Allatostatin helps keep crabs safe when they shed their shells

Having a hard shell is excellent for protecting yourself, but it has its drawbacks. As animals such as insects, spiders and crabs grow, their protective covering doesn't grow along with them. So, what do these animals do when they've outgrown their shell? They break out of their old shell, having grown a new one underneath. But how does the animal know when their new shell is ready and when to break out of their older, smaller covering? Generally, there is a complex system of hormones that ready the animal to break out of its old shell and help the new shell harden. While this process is generally well understood in insects, much of the way this system works in crustaceans is still a mystery. In an attempt to decipher more of this mysterious cascade of events, Jodi Hoppes and Simon Webster of Bangor University, UK, teamed up with David Wilcockson of Aberystwyth University, UK, to see if the family of Allatostatin C proteins (which are normally involved in suppressing their appetite and stopping the crabs from growing) might also play a role when the green shore crab (Carcinus maenas) needs to shed its shell.

First though, Hoppes and colleagues needed to capture the crabs from the Menai Strait, UK, and bring them back to the lab. After the crabs were in their new homes, the team took samples of the crab's nervous system to see which part was producing Allatostatin. Interestingly, the researchers found three types of the hormone, Allatostatin-C, -CC and -CCC, but they didn't always find all of them in the same location. The crabs had all three types in their brain, suggesting that they play a role adjusting the activity of the nerve cells in the brain. However, when the researchers checked nerve cells near the heart and abdomen, they only found Allatostatin-C and -CC. The team also found these same hormones in the crabs’ immune cells, suggesting that they could play other roles as well.
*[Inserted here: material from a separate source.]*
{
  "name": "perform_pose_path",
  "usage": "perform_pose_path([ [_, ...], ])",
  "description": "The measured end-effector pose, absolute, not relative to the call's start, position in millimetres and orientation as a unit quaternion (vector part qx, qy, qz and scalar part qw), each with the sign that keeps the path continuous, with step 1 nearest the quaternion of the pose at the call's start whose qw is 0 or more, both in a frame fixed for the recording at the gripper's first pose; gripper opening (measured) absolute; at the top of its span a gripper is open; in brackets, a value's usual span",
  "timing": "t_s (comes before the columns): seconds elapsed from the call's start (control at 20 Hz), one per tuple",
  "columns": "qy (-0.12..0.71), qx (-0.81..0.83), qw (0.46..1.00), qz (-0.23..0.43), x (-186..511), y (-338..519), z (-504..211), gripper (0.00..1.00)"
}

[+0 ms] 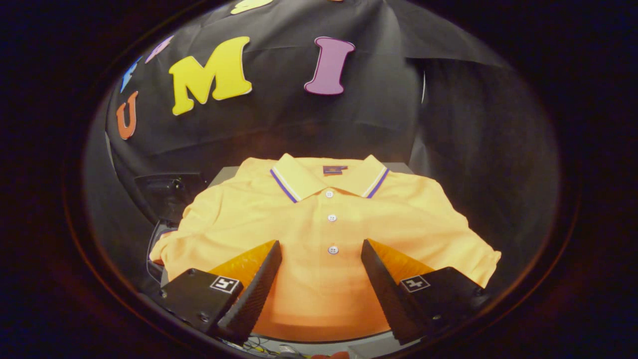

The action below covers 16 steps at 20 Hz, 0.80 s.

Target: Put the clothes into the washing machine and then close the washing machine lid.

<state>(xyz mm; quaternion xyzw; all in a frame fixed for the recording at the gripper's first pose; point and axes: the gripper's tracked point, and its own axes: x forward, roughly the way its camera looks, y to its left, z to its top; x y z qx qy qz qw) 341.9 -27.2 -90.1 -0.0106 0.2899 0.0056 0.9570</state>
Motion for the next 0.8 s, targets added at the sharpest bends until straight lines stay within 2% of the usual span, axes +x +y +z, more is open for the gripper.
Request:
perform_pose_path([
  [0.3, 0.317, 0.002, 0.948, -0.005, 341.7, -24.7, -92.0, 1.00],
  [0.35, 0.319, -0.001, 0.948, 0.002, 341.3, -20.3, -92.6, 0.94],
  [0.4, 0.319, 0.000, 0.948, 0.006, 341.3, -17.9, -90.4, 0.87],
  [0.55, 0.317, 0.008, 0.948, 0.018, 340.2, -14.6, -88.4, 0.40],
  [0.6, 0.316, 0.013, 0.949, 0.023, 339.9, -11.6, -88.1, 0.33],
  [0.65, 0.313, 0.018, 0.949, 0.023, 340.6, -9.9, -88.3, 0.12],
  [0.8, 0.312, 0.024, 0.949, 0.025, 338.5, -7.6, -86.8, 0.06],
])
Now that the scientists had figured out where the crabs were using Allatostatin, they needed to find out if the receptors for these proteins responded to all three types. After adding the three types of hormone to groups of cells containing the hormone's receptor, the team found something surprising: Allatostatin-C and -CC bound to the receptor, but Allatostatin-CCC did not. ‘Allatostatin-C and -CC are very similar in structure, but -CCC is a little bit different,’ explains Webster when discussing why Allatostatin-CCC didn't bind to the same receptor as the others.
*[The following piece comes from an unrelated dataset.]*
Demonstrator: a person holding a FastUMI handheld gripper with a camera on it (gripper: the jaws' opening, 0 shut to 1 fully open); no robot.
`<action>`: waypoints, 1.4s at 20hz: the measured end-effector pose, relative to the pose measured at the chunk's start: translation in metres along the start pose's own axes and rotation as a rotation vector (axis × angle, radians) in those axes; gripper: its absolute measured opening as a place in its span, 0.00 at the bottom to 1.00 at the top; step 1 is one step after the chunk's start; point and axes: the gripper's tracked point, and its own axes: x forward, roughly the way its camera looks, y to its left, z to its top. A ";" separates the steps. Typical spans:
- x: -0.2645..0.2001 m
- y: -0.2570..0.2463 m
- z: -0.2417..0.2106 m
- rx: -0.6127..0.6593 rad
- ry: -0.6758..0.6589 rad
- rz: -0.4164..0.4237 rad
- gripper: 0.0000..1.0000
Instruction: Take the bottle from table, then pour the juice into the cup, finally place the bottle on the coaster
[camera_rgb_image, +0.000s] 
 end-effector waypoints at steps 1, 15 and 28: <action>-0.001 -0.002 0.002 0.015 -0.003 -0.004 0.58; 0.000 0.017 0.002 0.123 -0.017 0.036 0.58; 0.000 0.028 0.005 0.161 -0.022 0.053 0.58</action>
So far, it certainly seemed like at least some type of Allatostatin was involved in shell shedding, but the scientists were unsure when the hormone comes into play. The researchers found that the crabs had some of the protein circulating in the hemolymph (a substance much like blood that transports nutrients around the crab's body) before the crabs finished shedding their shell. However, once they'd finished, the levels of Allatostatin spiked – along with two other hormones involved in the crabs coming out of their shells – and returned to normal 2 h later. If the Allatostatin levels don't rise before the crabs finish getting out of their old shells, then what is the protein doing? Because they found receptors for the hormones in the crabs’ immune cells, the researchers believe it's possible (even likely) that Allatostatin-C has a role in regulating their immune response. ‘This would make sense given that crustaceans are highly vulnerable to germs right after they shed their shells as their newly formed shell are soft,’ says Webster. Whatever the case, Hoppes and colleagues have certainly helped to demystify the series of events occurring when these crabs need to come out of their shell.